■ About this task ■
Directions for the data below: repeat exactly the lines from the one with "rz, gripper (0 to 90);" through the one with "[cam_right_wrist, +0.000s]", both included, and omit all pictures.

* * *

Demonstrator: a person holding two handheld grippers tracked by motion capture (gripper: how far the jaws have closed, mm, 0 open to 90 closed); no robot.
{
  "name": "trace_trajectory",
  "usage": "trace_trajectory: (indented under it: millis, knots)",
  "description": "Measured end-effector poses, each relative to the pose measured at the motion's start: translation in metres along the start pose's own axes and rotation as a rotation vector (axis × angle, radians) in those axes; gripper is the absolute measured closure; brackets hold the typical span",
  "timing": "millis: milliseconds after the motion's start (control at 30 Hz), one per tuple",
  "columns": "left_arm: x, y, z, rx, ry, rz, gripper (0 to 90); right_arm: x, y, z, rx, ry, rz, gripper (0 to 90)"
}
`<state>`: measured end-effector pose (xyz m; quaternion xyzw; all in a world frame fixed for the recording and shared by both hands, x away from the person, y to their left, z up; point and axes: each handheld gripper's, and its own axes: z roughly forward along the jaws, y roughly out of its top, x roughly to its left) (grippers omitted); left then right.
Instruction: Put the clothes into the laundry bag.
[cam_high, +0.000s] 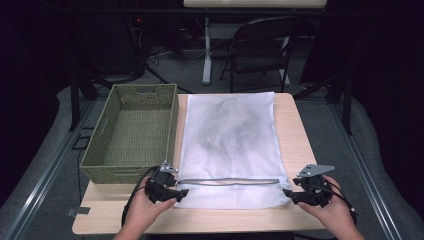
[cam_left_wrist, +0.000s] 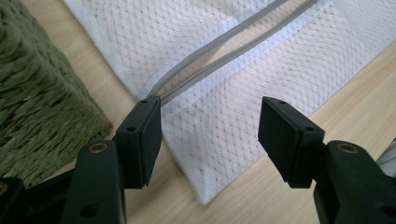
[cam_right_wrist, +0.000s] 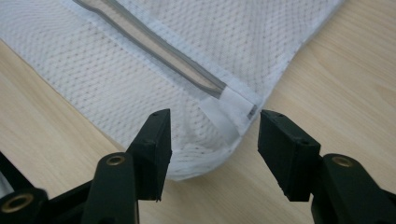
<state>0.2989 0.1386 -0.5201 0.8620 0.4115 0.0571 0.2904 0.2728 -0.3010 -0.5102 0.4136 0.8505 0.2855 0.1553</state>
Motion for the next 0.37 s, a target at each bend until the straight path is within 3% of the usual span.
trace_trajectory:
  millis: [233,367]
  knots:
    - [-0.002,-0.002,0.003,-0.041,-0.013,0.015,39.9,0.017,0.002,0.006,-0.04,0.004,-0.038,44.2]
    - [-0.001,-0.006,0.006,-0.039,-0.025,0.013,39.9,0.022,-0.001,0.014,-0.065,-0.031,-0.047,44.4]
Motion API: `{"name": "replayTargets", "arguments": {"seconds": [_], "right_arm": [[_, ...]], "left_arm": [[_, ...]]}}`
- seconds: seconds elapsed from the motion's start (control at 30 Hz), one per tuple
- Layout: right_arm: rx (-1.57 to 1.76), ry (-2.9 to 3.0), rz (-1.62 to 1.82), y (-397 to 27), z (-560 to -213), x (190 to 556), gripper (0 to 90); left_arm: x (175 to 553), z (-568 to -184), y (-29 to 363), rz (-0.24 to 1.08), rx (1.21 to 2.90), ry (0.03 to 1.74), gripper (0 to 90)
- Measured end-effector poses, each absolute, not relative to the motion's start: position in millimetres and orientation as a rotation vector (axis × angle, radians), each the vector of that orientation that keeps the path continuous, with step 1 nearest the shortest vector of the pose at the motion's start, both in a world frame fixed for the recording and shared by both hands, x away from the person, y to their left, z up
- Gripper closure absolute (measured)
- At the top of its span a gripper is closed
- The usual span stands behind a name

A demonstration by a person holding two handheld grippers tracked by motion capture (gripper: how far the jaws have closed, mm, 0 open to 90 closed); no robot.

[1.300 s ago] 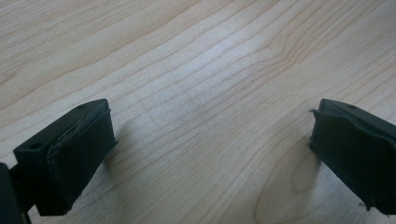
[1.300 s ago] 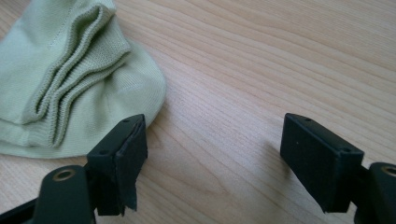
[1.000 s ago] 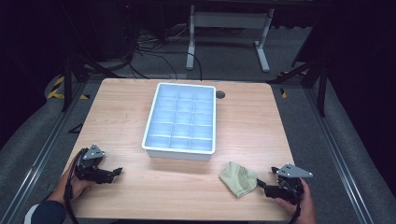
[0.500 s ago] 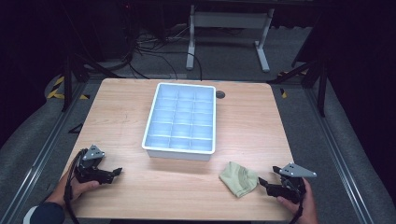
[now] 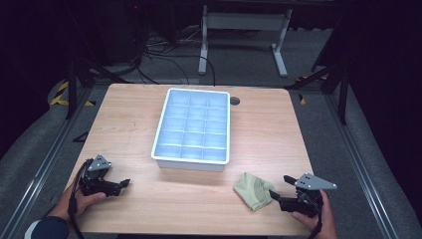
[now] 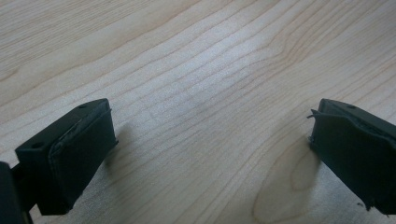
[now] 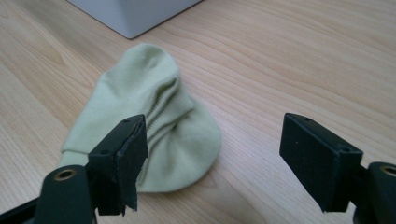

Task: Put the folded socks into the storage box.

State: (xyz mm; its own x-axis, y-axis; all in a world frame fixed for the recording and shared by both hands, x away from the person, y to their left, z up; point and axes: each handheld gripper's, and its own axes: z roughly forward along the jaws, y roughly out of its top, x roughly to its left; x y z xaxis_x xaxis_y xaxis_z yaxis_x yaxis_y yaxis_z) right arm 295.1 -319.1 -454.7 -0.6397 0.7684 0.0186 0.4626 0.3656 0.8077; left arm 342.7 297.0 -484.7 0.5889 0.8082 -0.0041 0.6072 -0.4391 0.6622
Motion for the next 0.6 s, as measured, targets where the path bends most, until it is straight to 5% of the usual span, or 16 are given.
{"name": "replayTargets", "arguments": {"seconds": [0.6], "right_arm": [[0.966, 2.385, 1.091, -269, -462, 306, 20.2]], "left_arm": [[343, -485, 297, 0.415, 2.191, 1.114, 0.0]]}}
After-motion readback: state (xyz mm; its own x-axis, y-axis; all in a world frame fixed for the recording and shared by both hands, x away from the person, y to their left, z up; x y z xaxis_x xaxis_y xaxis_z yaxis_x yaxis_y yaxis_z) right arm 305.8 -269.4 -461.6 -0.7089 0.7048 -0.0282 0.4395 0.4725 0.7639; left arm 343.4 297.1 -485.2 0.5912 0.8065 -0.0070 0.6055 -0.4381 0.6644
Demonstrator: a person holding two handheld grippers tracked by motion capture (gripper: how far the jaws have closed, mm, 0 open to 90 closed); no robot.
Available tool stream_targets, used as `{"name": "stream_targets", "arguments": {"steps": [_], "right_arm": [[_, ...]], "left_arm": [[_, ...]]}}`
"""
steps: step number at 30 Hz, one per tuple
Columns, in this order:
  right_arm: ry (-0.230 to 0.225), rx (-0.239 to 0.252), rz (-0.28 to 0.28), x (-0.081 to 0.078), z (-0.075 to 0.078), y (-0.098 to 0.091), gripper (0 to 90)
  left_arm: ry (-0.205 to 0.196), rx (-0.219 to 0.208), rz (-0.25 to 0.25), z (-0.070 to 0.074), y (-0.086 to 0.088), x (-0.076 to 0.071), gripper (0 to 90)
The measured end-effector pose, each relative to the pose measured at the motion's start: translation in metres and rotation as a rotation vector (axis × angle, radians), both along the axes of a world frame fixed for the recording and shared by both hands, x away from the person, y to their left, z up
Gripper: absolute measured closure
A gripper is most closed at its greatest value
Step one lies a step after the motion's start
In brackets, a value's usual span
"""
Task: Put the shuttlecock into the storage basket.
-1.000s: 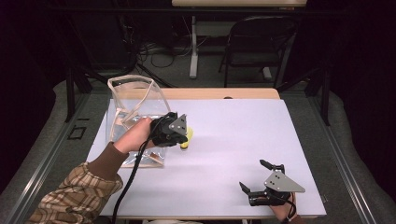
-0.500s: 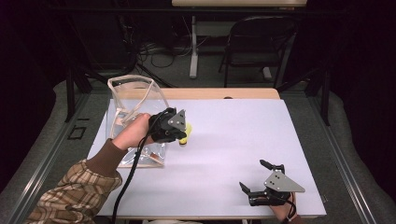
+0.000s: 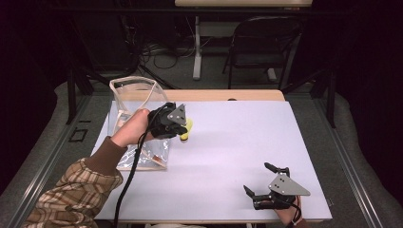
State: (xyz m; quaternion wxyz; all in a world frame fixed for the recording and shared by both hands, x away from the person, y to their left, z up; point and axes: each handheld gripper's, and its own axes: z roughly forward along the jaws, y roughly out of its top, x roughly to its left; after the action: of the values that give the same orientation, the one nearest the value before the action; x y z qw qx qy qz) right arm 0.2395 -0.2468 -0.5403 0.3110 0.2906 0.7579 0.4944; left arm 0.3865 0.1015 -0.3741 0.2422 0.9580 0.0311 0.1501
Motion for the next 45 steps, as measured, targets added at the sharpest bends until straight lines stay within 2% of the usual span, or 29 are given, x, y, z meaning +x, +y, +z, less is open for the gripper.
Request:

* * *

■ Expected output ■
  "columns": "left_arm: x, y, z, rx, ry, rz, gripper (0 to 90); right_arm: x, y, z, rx, ry, rz, gripper (0 to 90)"
}
`<state>`: measured end-effector pose (xyz m; quaternion xyzw; all in a world frame fixed for the recording and shared by both hands, x away from the person, y to their left, z up; point and axes: each handheld gripper's, and its own axes: z roughly forward along the jaws, y roughly out of its top, x roughly to its left) (grippers omitted); left then right.
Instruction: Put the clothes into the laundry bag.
[cam_high, +0.000s] 
[cam_left_wrist, +0.000s] 
[cam_right_wrist, +0.000s] 

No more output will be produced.